Jim McIngvale Honored at 8th Annual Faithful Citizenship Award Dinner

Jim McIngvaleThe University of St. Thomas’ Donald S. Nesti CSSp Center for Faith and Culture honored Gallery Furniture owner and founder Jim “Mattress Mack” McIngvale at this year’s Eighth Annual Faithful Citizenship Dinner, chaired by Cathy and Joe Cleary. The dinner was held at the Houston Country Club on Oct. 4.

Each year, the Faithful Citizenship Award honors an individual who is the embodiment of service and humility, and who, led by the Holy Spirit, manifests the love of God in his life and actions as a Catholic.

As a philanthropist, McIngvale routinely expresses his devotion to the Catholic faith through acts of charity and service, including his support of countless organizations and families throughout Houston and beyond.
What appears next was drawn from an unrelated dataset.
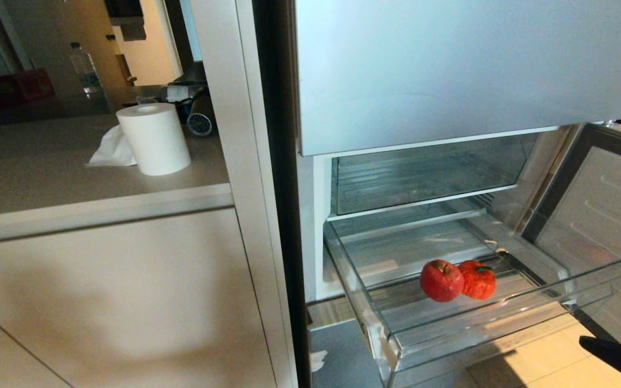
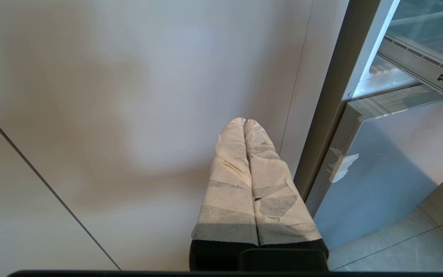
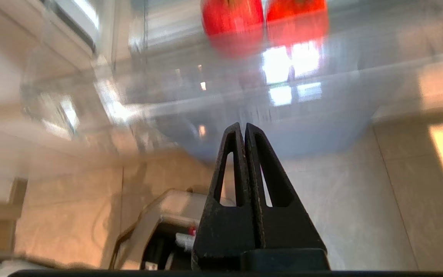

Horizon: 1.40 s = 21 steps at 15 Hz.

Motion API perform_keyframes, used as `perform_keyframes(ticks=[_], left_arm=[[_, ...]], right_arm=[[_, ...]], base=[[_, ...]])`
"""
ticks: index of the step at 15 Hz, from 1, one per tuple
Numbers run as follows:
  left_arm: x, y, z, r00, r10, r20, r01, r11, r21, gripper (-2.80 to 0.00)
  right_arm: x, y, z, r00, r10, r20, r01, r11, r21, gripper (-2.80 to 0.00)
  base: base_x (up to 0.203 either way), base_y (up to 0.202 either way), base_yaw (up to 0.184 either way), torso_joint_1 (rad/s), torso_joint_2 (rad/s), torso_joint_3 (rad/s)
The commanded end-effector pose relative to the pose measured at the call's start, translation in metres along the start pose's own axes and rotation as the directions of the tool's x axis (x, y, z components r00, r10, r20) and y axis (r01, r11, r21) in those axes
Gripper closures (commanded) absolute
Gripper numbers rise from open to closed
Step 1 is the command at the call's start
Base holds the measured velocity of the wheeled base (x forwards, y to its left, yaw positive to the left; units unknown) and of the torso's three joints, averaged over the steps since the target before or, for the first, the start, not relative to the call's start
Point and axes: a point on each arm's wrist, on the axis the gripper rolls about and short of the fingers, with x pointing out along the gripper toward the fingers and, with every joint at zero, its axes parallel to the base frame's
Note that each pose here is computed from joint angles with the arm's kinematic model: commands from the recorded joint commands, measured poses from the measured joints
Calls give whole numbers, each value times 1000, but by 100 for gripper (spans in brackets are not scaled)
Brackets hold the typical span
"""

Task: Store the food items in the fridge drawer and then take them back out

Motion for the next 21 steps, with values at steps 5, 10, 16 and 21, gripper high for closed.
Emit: perform_keyframes(ticks=[5, 10, 16, 21], left_arm=[[0, 0, 0, 1000, 0, -2, 0, 1000, 0, 0], [0, 0, 0, 1000, 0, -1, 0, 1000, 0, 0], [0, 0, 0, 1000, 0, -2, 0, 1000, 0, 0], [0, 0, 0, 1000, 0, -2, 0, 1000, 0, 0]], right_arm=[[-10, -2, -10, 1000, 7, 12, -8, 1000, 5, 0], [-7, -3, -12, 1000, -1, -20, 1, 1000, 0, 0], [42, -1, -6, 960, -74, -268, 75, 997, -9, 0], [83, 0, 3, 917, -112, -383, 110, 994, -28, 0]], base=[[0, 0, 0, 0, 0, 0], [0, 0, 0, 0, 0, 0], [0, 0, 0, 0, 0, 0], [0, 0, 0, 0, 0, 0]])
These include his sponsorship of Pilgrimage of Faith, which sent 500 children and chaperones from the Archdiocese of Galveston-Houston to Rome. More recently, McIngvale made national headlines during Hurricane Harvey for transforming his Houston furniture stores into shelters for flood victims and for using his stores’ moving trucks to rescue Houstonians trapped in their homes. He has since donated thousands of dollars, truckloads of furniture and countless hours of his time to helping Harvey victims rebuild their lives.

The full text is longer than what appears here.